▸ **Work request**
Print the lines in the listing below that fall between the line with "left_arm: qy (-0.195" and the line with "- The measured", those two lines included, exactly as they stand and with nothing else.

● ● ● ●

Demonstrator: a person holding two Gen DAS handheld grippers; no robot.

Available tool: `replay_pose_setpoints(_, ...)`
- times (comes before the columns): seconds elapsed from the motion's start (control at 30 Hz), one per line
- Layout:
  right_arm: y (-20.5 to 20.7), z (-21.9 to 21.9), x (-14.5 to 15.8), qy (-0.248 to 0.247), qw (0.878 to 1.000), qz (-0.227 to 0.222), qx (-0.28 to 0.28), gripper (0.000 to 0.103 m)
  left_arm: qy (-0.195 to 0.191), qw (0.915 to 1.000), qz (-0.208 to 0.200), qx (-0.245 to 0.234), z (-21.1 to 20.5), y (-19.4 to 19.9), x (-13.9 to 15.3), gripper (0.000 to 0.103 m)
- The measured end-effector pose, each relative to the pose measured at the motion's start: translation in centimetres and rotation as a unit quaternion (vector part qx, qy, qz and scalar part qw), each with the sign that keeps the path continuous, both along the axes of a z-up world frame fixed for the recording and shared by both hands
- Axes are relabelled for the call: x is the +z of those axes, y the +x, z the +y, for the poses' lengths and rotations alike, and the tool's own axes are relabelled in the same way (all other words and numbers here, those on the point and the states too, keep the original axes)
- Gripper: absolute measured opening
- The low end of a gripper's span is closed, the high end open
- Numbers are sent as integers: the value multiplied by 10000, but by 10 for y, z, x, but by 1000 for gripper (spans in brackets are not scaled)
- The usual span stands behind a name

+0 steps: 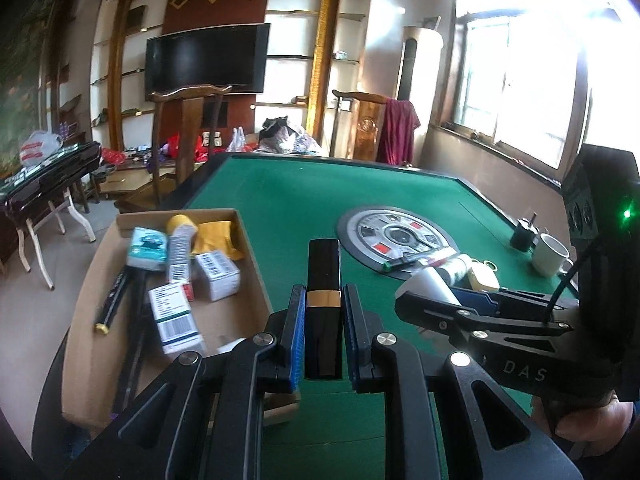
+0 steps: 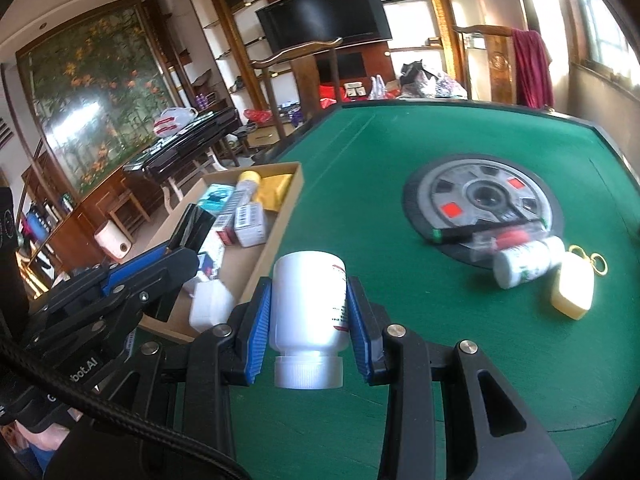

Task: Organize objects
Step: 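Carry the white bottle and black marker over the tray with both tools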

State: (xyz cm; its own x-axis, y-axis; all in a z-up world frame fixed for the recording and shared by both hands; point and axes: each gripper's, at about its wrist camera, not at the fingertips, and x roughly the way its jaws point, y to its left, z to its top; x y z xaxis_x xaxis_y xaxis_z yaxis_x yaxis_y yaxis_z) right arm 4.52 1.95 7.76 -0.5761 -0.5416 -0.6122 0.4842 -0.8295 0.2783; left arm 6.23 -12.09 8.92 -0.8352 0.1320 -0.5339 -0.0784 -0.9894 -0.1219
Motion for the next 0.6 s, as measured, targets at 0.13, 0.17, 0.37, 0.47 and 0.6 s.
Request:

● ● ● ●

▸ **Written response**
  left_arm: qy (-0.195 to 0.191), qw (0.915 to 1.000), qz (-0.208 to 0.200), qx (-0.245 to 0.234), z (-21.1 to 20.5), y (-19.4 to 19.9), x (-13.9 to 15.3), gripper (0.000 to 0.103 m)
- The measured end-effector pose, each relative to the pose measured at the motion's start: translation in centimetres and rotation as a unit quaternion (vector part qx, qy, qz and scalar part qw), each with the sign that keeps the path continuous, both along the axes of a z-up world frame fixed for the recording and shared by both hands

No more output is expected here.